Concurrent chemoradiotherapy (CRT) has been recommended and applied widely as the standard treatment for limited-stage small cell lung cancer (LS-SCLC). However, controversies remain regarding the optimal timing and treatment duration of thoracic radiotherapy (TRT), and their effects on patient survival. To evaluate prognostic values of TRT timing and duration on progression-free survival (PFS) in LS-SCLC and their dependence on TRT fractionation and clinicopathological characteristics, we retrospectively analyzed 197 LS-SCLC patients receiving CRT from 2000 to 2016 at Sun Yat-sen University Cancer Center.
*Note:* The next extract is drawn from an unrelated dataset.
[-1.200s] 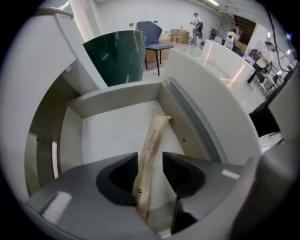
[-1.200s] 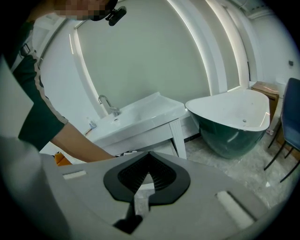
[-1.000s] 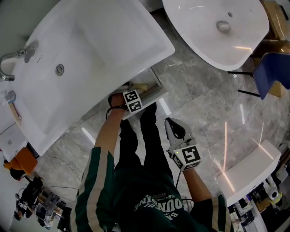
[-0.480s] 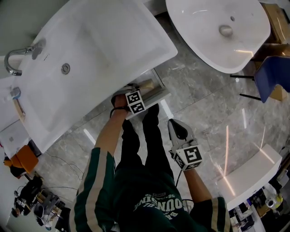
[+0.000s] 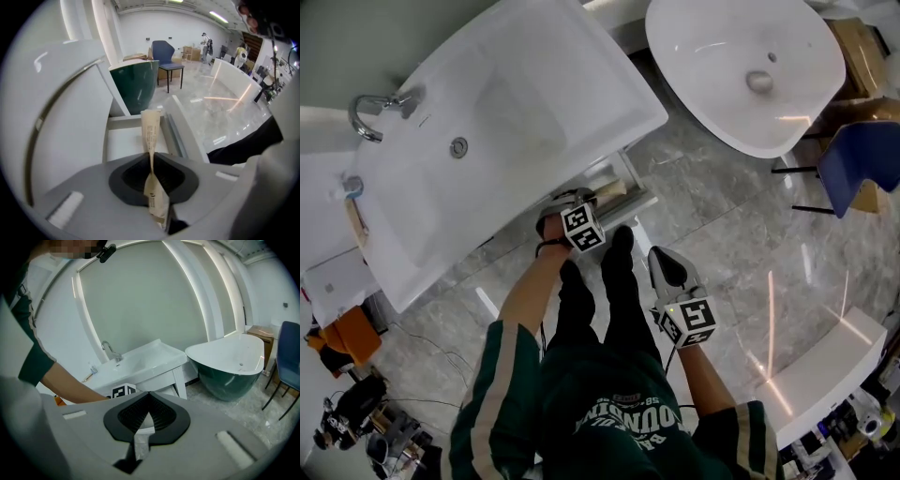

Based on the optimal cut-off values of TRT timing and duration generated by Cutoff Finder, patients were divided into early TRT/late TRT group and short TRT/long TRT group respectively. Univariate and multivariate Cox analysis were performed to assess correlations of TRT timing, duration, fractionation, and clinicopathological characteristics with PFS. Univariate analysis revealed that early-initiated TRT (P = 2.54 × 10^-4 ) and short TRT (P = .001) significantly correlated with longer PFS. Their PFS benefits persisted in patients receiving hyperfractionated TRT and etoposide-cisplatin (EP) chemotherapy, but were less prominent in those receiving once-daily TRT and non-EP chemotherapy. Multivariate analysis further identified early initiated TRT (P = .004) and short TRT (P = .017) as independent prognostic factors for longer PFS in LS-SCLC. Our study confirmed that early-initiated TRT and short TRT had positive prognostic roles in LS-SCLC, especially in patients receiving hyperfractionated TRT and etoposide-cisplatin chemotherapy. TRT fractionation was not an independent prognostic factor in LS-SCLC.

Keywords: concurrent chemoradiotherapy; limited-stage small cell lung cancer; progression-free survival; thoracic radiotherapy duration; thoracic radiotherapy timing.